[FFmpeg-devel] IDCT permutation (was: pre discussion around Blackfin dct_quantize_bfin routine)

Thu Jun 14 14:12:47 CEST 2007

Hi,

On 6/14/07, Siarhei Siamashka <siarhei.siamashka at gmail.com> wrote:
> On Wednesday 13 June 2007 21:14, Michael Niedermayer wrote:
> > Hi
> >
> > On Wed, Jun 13, 2007 at 10:57:26AM +0300, Siarhei Siamashka wrote:
> > [...]
> >
> > > > also decoding involes a mandatory permutation
> > > > so no matter what idct_permutation is set to it will be the same speed
> > > > and wisely setting the idct permutation can simplify the idct and thus
> > > > speed it up, this is a high level optimization and wont make code
> > > > slower no matter how expensive the permutation is as there arent more
> > > > permutations done
> > >
> > > By looking at ffmpeg code, this does not seem to be absolutely true...
> > >
> > > > the extra cost is just on the encoder side, where its just a single
> > > > if() if its the no permutation case ...
> > >
> > > Please check the patch which is attached.
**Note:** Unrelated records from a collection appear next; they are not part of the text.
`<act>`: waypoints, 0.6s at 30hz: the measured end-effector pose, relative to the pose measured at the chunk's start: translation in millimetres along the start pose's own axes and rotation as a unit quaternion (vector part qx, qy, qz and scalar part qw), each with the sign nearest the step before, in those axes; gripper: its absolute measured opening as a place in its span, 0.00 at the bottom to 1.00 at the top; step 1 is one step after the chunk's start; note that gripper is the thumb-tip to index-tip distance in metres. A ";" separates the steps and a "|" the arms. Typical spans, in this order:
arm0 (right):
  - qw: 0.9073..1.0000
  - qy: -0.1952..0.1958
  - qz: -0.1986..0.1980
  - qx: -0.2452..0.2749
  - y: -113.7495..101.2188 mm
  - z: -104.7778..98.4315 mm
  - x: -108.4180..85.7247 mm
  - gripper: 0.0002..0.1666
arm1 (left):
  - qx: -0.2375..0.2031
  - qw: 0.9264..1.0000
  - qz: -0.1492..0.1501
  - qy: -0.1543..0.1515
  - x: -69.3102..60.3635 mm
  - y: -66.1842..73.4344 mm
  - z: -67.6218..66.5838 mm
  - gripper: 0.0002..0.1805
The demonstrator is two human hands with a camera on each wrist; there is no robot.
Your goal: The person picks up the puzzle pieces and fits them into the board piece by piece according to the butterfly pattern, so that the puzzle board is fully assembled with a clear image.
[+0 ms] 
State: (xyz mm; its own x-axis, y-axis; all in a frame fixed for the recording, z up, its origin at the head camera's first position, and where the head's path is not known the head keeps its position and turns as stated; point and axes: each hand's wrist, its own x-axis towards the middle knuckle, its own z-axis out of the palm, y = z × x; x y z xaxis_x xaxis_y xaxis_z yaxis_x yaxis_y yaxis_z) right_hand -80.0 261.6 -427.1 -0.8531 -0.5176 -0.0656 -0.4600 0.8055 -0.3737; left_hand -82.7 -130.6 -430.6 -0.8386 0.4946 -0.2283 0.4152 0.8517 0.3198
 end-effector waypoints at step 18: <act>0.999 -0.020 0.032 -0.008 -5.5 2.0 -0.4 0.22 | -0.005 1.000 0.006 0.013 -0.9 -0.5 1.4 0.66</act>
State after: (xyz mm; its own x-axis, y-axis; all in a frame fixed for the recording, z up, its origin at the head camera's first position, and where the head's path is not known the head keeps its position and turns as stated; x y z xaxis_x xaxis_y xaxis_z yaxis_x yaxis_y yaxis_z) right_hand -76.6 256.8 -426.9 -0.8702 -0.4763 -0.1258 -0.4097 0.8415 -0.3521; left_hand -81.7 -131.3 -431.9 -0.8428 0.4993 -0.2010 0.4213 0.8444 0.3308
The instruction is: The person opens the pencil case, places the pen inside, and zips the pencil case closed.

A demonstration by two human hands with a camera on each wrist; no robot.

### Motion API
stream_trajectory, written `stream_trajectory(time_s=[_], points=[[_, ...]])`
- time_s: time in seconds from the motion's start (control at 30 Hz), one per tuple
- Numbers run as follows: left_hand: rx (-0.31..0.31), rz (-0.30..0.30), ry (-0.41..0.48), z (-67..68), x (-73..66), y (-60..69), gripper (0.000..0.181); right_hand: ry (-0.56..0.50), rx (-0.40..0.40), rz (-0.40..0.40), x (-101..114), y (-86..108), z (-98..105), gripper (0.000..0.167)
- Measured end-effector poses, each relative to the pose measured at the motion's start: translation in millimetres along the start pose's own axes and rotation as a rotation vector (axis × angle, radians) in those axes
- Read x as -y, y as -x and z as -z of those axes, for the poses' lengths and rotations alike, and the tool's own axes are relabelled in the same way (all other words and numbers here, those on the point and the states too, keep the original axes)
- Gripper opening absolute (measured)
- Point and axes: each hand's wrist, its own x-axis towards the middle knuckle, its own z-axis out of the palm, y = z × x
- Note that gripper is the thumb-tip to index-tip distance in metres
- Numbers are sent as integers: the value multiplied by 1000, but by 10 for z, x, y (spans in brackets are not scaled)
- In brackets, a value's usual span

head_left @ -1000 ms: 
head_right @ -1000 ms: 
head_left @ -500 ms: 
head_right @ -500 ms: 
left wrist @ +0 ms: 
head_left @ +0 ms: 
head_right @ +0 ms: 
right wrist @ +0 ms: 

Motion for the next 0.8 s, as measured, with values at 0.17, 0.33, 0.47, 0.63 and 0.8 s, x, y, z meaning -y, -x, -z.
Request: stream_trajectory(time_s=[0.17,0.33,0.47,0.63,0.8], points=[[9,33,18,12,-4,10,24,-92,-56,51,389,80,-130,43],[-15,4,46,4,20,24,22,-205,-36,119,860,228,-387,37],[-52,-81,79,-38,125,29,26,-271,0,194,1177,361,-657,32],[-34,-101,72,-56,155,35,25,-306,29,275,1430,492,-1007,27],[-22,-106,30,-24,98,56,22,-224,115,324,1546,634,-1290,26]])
It was generated by a ruby
> > > script which is also attached:
> >
> > [...]
> >
> > > Before patch:
> > >
> > > $ ./mplayer.orig  -nosound -quiet -benchmark -vo null -loop
> > > 3 /media/mmc1/Video/MissionImpossible3_Trailer4.divx | grep BENCHMARKs
> > > BENCHMARKs: VC:  89.976s VO:   0.034s A:   0.000s Sys:   1.089s =
> > > 91.098s BENCHMARKs: VC:  93.419s VO:   0.033s A:   0.000s Sys:   1.069s =
> > >   94.521s BENCHMARKs: VC:  93.307s VO:   0.032s A:   0.000s Sys:   1.078s
> > > =   94.418s
> > >
> > > After patch:
> > >
> > > ~ $ ./mplayer.patched -nosound -quiet -benchmark -vo null -loop
> > > 3 /media/mmc1/Video/MissionImpossible3_Trailer4.divx | grep BENCHMARKs
> > > BENCHMARKs: VC:  87.998s VO:   0.036s A:   0.000s Sys:   1.086s =
> > > 89.120s BENCHMARKs: VC:  91.074s VO:   0.035s A:   0.000s Sys:   1.069s =
> > >   92.177s BENCHMARKs: VC:  91.377s VO:   0.036s A:   0.000s Sys:   1.069s
> > > =   92.482s
> >
> > i do not belive that the changes in the patch (95% of them in very rarely
> > executed init code) directly caused this difference
> > the only part which might have caused it is the ac prediction,
>
> This all makes it very interesting. The difference on x86 is barely
> noticeable (tested on athlon xp). I wonder what makes it cause such
> an effect on ARM? Maybe it could be data cache (16K only) getting
> thrashed heavily on video decoding and causing cache misses on
> doing permutation table lookups. Or probably removing table lookup
> makes the code simplier and optimizer is suddenly capable to allocate
> registers better all over the function resulting in better performance...
> This all can, and probably needs to be verified. At least simulations
> with callgrind can provide some insights on cache usage and statistics
> about overall number of premutation table lookups done and the places
> where they occur most (that permutation lookup macro can be replaced
> with a function for testing purposes).
>
> On a related side, optimizing IDCT on ARM seems to have a much lower
> effect than on x86. Even removing IDCT completely (just for test) does not
> affect performance much. Looks like a lot of time is spent in ac prediction
> and other decoder parts. Investigating what happens around may provide
> some interesting information about what can be improved.
>
> > if this
> > really is that critical iam sure there are more sensibly ways to optimize
> > it, keep in mind we are permutating a lot of zeros around and we know where
> > the last non zero element is
>
> > also your patch breaks half of the IDCTs if the permutation is ignored
>
> It might make some sense to sacrifice these IDCTs to gain some more
> performance (if the performance improvement is worth it) in some
> configurations in practice. But I agree that a more generic solution would be
> better.
>
> Performing table lookup only to get the same value for non-permutating
> IDCTs causes some overhead (whether it is big enough to worry or not is
> another matter). To get other IDCTs working, it should be possible to do
> permutation just before calling IDCT (yes, it would be less inefficient and
> slower). This way the code would be more favourable for non-permutating IDCTs
> and cause slowdown for all the others. Anyway, supporting all this is hardly
> interesting for mainstream architectures such as x86. I just wonder how
> blackfin or other simple pipeline processors behave in this respect, that's
> why I posted this patch for test in blackfin discussion thread.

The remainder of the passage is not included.